TASK OBJECTIVE — Before you write out the listing, remove the pictures; everything else stays exactly as it is.

COLLECTED MATERIAL —
****************

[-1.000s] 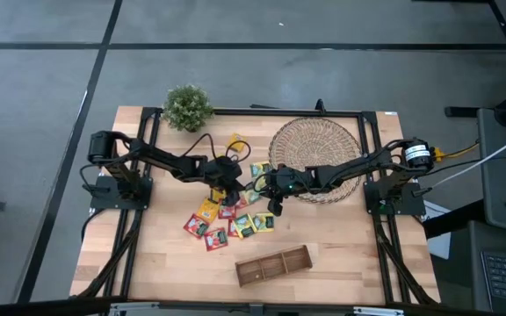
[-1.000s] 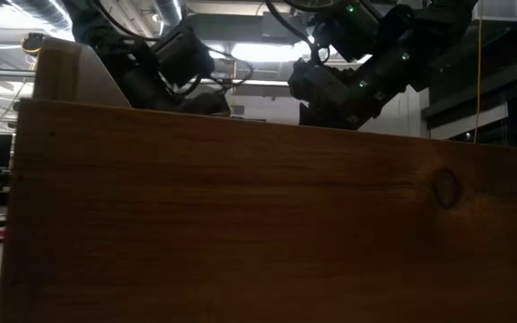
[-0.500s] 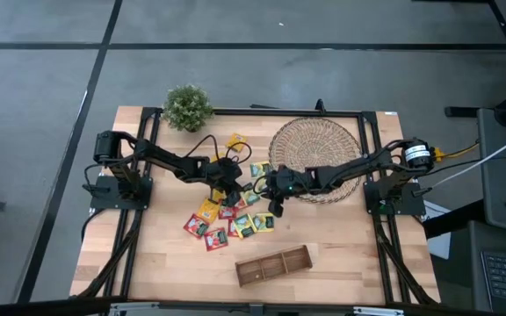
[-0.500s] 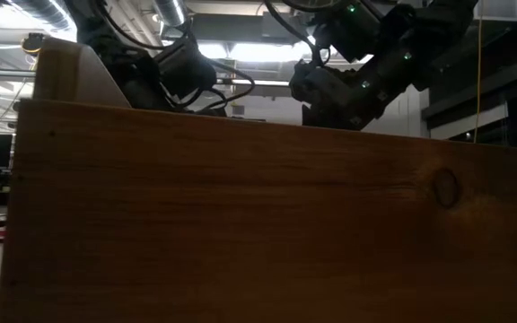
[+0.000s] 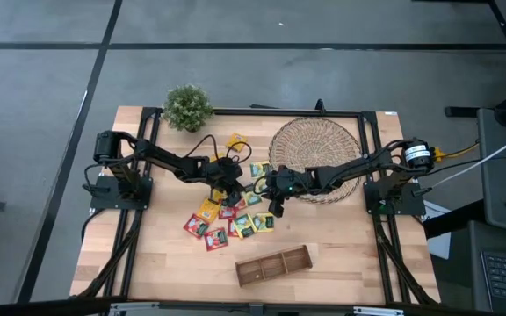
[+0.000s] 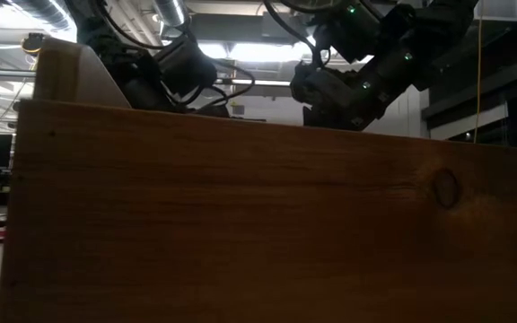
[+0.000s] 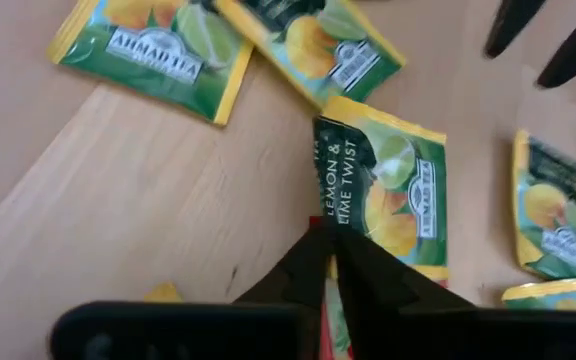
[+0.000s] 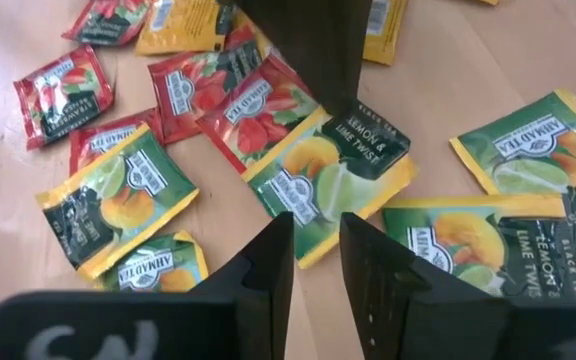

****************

EXERCISE ANSWER —
[-1.000s] 
[-1.000s] 
[-0.500s] 
[-0.500s] 
[+0.000s] 
[+0.000s] 
[+0.000s] 
[+0.000s] 

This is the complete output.